Requirements. We defined the main project requirements during the first months of the project: hardware support for predictability and observability. We also defined the main statistical and machine-learning techniques to be used in the project.
Case Studies/Benchmarks. We proposed a benchmarking approach for SoA autonomous driving platforms in accordance with structural design and functions of AD systems. In addition, we ported a space case study in an embedded GPU, showing the feasibility and effectiveness of existing space algorithm acceleration using GPUs.
Toolchain. We developed a baseline simulation infrastructure featuring state-of-the-art architectural support and industry-level accuracy.
Modelling. We developed timing models for crossbar interconnects resulting in tighter bounds. We also present better modeling approaches for the different parameters of a network on chip-interconnect. For buses, we propose an ILP formulation for computing the worst-case contention delay suffered by a task due to interference.
Analysis. We developed a technique to handle the variability in the values of hardware event monitors when running several times in the same experiment. For probabilistic WCET analysis, we show how survivability-analysis theory can help in producing tighter bounds. We also proposed a novel technique based on Markov’s Inequality for probabilistic WCET analysis that shifts away from previous approaches based on Extreme Value Theory (EVT). We showed the main gaps for the analysis of AD applications for their adoption in critical systems. This includes an analysis of the main sources of non-determinism. We showed how statistical analysis can be used to model the timing analysis of AD software. We showed how AD applications can be adapted to fully exploit the performance of the different computing elements in advanced hardware. We produced the first survey on the use of probabilistic worst-case analysis in the literature and also of multicore processors and GPUs. The statistical analysis used in the project allowed us to model other metrics of interest like worst-case energy consumption, power peaks, and hardware faults. Moreover, we developed a methodology used together with software randomization, a probabilistic WCET enabler, which allows computing the resource allocations in terms of memory and timing budget.
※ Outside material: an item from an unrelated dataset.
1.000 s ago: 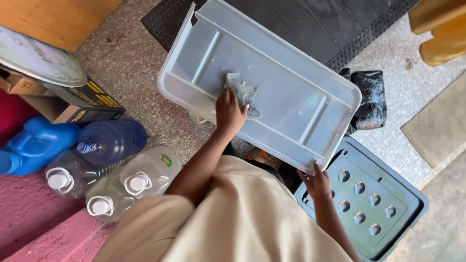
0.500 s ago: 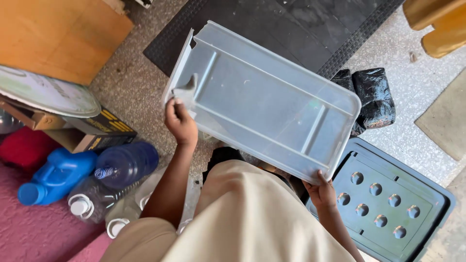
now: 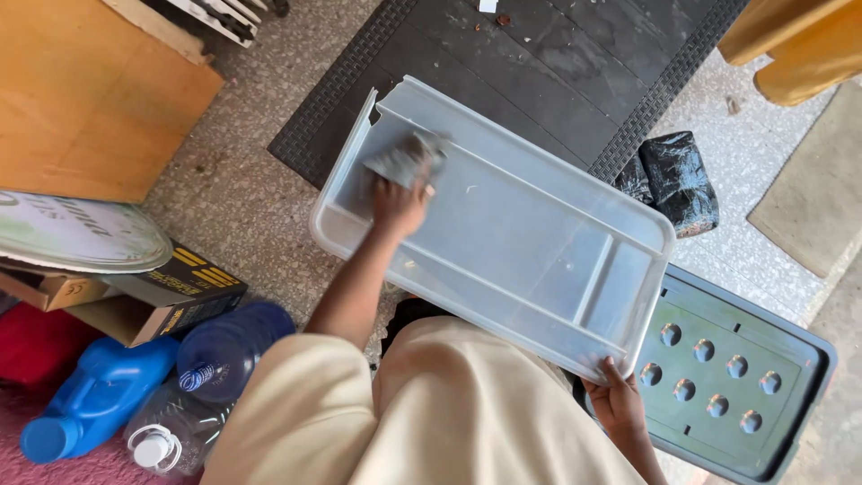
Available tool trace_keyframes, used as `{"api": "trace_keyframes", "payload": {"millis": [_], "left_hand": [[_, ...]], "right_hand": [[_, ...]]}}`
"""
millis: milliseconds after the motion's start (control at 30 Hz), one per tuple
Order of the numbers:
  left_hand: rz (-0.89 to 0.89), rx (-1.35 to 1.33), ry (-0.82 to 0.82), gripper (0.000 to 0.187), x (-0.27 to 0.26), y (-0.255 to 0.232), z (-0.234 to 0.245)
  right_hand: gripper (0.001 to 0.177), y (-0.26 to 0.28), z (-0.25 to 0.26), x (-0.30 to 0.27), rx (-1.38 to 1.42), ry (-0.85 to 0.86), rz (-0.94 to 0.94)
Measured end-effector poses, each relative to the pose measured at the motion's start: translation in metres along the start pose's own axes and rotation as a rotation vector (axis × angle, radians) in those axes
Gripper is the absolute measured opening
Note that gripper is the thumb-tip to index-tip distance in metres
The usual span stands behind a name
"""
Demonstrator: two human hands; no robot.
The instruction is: Wiping a plastic container and its lid with a cloth.
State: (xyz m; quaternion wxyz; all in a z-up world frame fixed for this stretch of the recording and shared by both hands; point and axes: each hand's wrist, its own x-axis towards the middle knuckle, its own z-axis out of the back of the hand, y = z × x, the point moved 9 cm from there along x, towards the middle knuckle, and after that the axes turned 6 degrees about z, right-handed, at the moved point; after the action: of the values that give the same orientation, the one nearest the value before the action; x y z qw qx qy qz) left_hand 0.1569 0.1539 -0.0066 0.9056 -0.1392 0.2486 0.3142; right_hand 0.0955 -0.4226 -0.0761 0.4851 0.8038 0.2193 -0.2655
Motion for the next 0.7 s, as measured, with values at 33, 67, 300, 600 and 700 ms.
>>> {"api": "trace_keyframes", "payload": {"millis": [33, 67, 300, 600, 700], "left_hand": [[-0.016, 0.038, -0.187, 0.072, 0.026, 0.009, 0.010], [-0.030, 0.073, -0.373, 0.067, 0.047, 0.018, 0.017], [-0.452, 0.154, -0.429, 0.069, -0.005, -0.099, -0.023], [-0.330, 0.258, -0.399, 0.057, 0.057, 0.001, 0.030], [-0.144, -0.237, -0.733, 0.044, 0.036, 0.024, 0.066]], "right_hand": [[0.045, -0.005, -0.004, -0.006, 0.014, -0.018, -0.027], [0.045, -0.009, -0.007, -0.012, 0.026, -0.034, -0.055], [0.040, -0.014, -0.011, -0.031, -0.054, -0.085, -0.006], [0.049, -0.028, 0.005, -0.026, -0.064, -0.126, -0.022], [0.051, -0.031, 0.001, -0.037, -0.066, -0.167, -0.070]]}}
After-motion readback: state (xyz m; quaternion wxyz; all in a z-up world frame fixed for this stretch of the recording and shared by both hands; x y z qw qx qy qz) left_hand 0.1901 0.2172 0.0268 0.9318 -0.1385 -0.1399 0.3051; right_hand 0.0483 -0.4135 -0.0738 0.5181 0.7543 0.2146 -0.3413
Characterization and Observability. We showed the main challenges for the characterization of complex AD applications to derive metrics like time and memory usage. We also showed how micro-benchmarks can be used to derive bounds to space applications in representative boards in that domain. At the hardware level, we dig down into some of the uncertainty coming from readings of hardware event monitors which can be subject to unexpected behavior and propose two methodologies to increase the confidence in their correct behavior.
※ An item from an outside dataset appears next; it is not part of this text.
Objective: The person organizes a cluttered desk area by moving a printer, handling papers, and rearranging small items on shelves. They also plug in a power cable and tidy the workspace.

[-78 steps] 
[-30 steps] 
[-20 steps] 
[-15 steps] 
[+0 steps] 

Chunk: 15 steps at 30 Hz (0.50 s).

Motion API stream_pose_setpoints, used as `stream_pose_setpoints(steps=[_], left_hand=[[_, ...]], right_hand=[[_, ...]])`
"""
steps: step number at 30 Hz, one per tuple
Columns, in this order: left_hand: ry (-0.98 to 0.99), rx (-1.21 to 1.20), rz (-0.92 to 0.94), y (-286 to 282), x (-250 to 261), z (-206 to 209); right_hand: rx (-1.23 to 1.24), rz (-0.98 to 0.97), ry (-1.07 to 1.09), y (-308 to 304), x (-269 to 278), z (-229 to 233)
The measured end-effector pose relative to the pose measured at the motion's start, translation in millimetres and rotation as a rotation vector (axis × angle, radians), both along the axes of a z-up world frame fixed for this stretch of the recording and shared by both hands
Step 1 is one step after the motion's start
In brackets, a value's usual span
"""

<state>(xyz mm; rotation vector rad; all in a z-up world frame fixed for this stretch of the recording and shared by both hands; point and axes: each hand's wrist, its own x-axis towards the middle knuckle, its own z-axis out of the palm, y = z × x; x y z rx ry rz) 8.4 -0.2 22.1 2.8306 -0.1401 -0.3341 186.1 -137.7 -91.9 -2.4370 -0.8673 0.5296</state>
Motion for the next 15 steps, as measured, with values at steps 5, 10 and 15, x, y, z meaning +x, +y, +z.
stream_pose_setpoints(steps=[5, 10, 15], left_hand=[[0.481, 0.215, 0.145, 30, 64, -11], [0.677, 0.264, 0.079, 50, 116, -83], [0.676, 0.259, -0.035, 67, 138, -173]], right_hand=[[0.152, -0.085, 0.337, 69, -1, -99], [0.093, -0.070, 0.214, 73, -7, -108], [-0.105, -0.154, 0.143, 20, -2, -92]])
Hardware Support. We show GPU configurations that are appropriate for automotive setups. We proposed several hardware techniques to track contention delay rather than events as a way to improve the accuracy in the contention cycles. We addressed the main memory, cache coherence, and GPUs. We propose a cache write policy that reconciles the benefits of high-performance and real-time policies. We proposed a performance monitoring unit for safety-critical systems.
The results listed above were published in peer-reviewed journals and conferences in the area of real-time systems. This includes conferences like IEEE RTSS (Real-Time System Symposium) and Euromicro ECRTS (Conference on Real-Time Systems). These works have been also disseminated in workshops and specific events organized by experts in the area. Some ideas are now being pursued in other projects with higher TRL. For the software technologies, we are in contact with companies in the area (e.g. avionics) as they have shown interest in the results obtained.